One of the studies that I think is really important is one conducted at the University of Sydney in partnership with MGC Pharmaceuticals in 2016. The study came back supportive of the use of CBD as an anti-inflammatory to treat chronic pain, post-chemotherapy nausea, epilepsy and multiple sclerosis, and as an antioxidant to protect skin cells from oxidative stress and help combat the appearance of fine lines and premature ageing. This is so fantastic it makes such a strong case for the application of CBD within the realm of skin care.


Another study that I’d like to share was published a little further back by the Journal of Clinical Investigation in 2014. It was one of the earlier comprehensive studies that showed how CBD could be used as a treatment for acne as it regulates the skin's natural production of sebum, which causes excessive oiliness, and further established the potential of CBD in skin care.

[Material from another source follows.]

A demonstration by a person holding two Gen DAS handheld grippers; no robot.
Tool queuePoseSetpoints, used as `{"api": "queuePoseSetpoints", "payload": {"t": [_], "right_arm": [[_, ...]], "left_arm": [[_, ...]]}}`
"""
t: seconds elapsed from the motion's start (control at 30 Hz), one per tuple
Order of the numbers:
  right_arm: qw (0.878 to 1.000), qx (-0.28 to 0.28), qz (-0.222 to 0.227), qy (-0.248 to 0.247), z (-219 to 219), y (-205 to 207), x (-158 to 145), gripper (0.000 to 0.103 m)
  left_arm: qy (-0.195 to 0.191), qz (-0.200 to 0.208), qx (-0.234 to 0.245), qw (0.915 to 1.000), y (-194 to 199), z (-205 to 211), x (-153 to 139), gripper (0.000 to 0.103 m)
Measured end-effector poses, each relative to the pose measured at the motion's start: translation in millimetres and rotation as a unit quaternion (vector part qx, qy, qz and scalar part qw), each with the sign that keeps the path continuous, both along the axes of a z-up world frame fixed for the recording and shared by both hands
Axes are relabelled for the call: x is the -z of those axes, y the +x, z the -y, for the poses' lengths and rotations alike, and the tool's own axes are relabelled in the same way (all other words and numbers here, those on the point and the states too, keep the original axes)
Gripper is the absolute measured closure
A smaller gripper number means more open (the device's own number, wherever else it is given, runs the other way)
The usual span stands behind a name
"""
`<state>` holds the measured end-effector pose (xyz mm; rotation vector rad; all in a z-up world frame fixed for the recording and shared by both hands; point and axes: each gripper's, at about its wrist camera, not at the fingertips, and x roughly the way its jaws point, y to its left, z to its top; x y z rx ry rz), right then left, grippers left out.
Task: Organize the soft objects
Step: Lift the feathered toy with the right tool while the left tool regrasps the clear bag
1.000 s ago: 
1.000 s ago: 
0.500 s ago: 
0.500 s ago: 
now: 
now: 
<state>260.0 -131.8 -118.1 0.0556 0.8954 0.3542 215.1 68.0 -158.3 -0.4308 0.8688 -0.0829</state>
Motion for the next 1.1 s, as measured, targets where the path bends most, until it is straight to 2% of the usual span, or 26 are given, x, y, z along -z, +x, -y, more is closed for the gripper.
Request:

With hard evidence that CBD can be used as a treatment for pain, inflammation and excessive oiliness, it is logical for to be included as a natural active ingredient within the world of skin care. As we are in 2019 now there are many more recent studies that support CBD for use in skin care, and I hope the new wave of media attention will lead to even more being done, but I think it is so important to acknowledge that real scientific proof has been available for years. It adds to all the thousands of anecdotal stories about positive CBD experiences that people from all around the world have been sharing for years and hopefully the concrete scientific evidence can bring people who may have previously been on the fence into the CBD movement.


A third study that I think is important to be aware of is one published in the Journal of the American Medical Association in 2017 which found widespread mislabelling of CBD products. I’m sure that people who have been using CBD skin care products for a long time will know which time-tested brands to opt for, but with new CBD ranges popping up everyday I can understand how a newcomer to the scene may make a wrong choice by mistake.


The problem is that because cannabis-derived products are currently unregulated, you can’t always be sure that the CBD used is pure enough, even though it might say so on the label. The best way to get around this is to contact the company directly. They should be able to provide you with a confirmation that the CBD inside is of the highest purity so you can get the best results. If they can’t, then move on until you find a brand that you can really put your faith into, as it is so important that you completely trust what you are choosing to bring into contact with your body.